A new food labeling regulation, which revamps the entire EU regulatory framework on food information, including labeling, starts to apply from this Saturday, 13 December 2014. Regulation 1169/2011 on the provision of food information to consumers (FIC Regulation) consolidates a number of EU food laws and establishes some new principles to provide better consumer protection in relation to food information whilst ensuring smooth functioning of the EU market.
The FIC Regulation governs all food information provided to the consumer through any commercial communication, including in particular labeling and websites. The Regulation affects all food business operators along the whole supply chain as it changes the existing provisions and introduces new ones:
- Mandatory minimum font size for required particulars on labels to increase legibility;
- More emphasized and available labeling of some 14 allergens and their derivatives (including nuts, gluten, soybean) for all foods including those without ingredient listing (like alcoholic beverages) and those sold loose and in restaurants;
- Mandatory nutrition labeling for most foods as from 13 December 2016;
- Significant changes to nutrition table including presentation of both total fat & saturated fat at the top of the nutrition table, second only to energy;
- Extended origin labeling;
- Clear indication of the ingredients present in the form of engineered nanomaterials (‘nano’)
- Obligatory information about the addition of water or other ingredients, such as vegetable proteins, for meat and fish;
- Mandatory information to be made available up-front in the case of distance selling including by phone or internet.
The FIC Regulation is fully applicable from 13 December 2014, with the exception of nutrition labeling, which will apply from 13 December 2016. Companies that were not subject to nutrition labeling under the old rules have two more years to introduce a nutrition table. Companies that displayed a nutrition table under the old rules, because they were obliged to do so when making nutrition or health claims, or displayed such information on a voluntary basis, must adapt the nutrition table in accordance with the new rules. Importantly, the FIC Regulation also allows foods placed on the market or labelled prior to 13 December 2014 which do not comply with new requirements to be marketed until the stocks of the foods are exhausted.

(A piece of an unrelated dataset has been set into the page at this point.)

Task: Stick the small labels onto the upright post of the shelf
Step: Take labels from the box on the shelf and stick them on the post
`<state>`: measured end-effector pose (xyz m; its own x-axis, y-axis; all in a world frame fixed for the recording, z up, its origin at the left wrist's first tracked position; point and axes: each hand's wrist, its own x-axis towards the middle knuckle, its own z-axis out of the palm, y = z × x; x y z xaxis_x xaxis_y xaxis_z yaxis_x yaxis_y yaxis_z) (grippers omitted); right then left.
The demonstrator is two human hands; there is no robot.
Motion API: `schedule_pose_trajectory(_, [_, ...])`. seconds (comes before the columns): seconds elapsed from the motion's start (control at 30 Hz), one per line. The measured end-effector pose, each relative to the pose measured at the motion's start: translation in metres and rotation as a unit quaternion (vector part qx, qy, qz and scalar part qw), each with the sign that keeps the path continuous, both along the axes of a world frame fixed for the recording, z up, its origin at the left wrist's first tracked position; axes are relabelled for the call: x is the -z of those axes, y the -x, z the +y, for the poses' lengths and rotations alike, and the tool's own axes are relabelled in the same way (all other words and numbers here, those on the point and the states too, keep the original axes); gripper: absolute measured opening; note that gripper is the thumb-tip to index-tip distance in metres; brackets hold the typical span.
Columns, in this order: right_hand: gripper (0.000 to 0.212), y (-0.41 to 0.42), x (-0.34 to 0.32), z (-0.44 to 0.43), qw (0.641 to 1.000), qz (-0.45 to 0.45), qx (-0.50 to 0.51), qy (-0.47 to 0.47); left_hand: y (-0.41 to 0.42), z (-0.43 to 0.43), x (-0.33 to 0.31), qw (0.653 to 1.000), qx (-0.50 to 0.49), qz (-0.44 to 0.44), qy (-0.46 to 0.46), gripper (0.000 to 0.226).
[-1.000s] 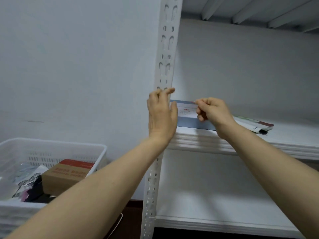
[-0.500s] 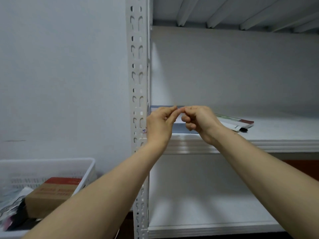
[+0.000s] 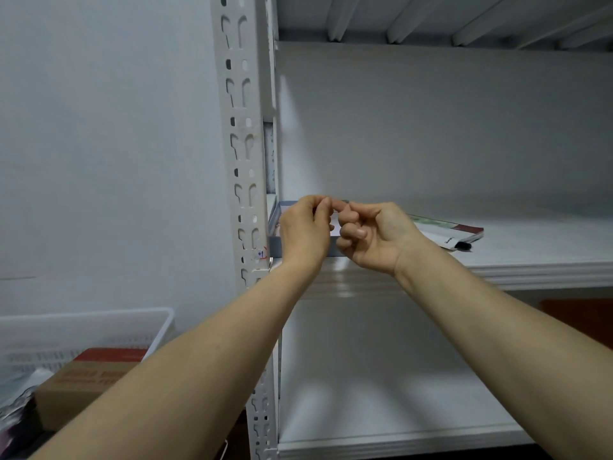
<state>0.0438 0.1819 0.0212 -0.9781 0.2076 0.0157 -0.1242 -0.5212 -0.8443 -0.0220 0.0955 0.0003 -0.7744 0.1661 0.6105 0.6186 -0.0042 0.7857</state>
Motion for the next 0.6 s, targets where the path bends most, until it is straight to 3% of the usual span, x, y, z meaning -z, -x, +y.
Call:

Due to recent food fraud scandals throughout the EU, it is expected that there will be heightened enforcement of the FIC Regulation in the coming months to reassure consumers that they are appropriately informed about the food they consume. Finally, the FIC Regulation is not a rigid document as it provides sufficient flexibility to respond to future developments and new information requirements. We expect to see interesting developments and debates to follow in the food information area, particularly in relation to alcoholic beverages.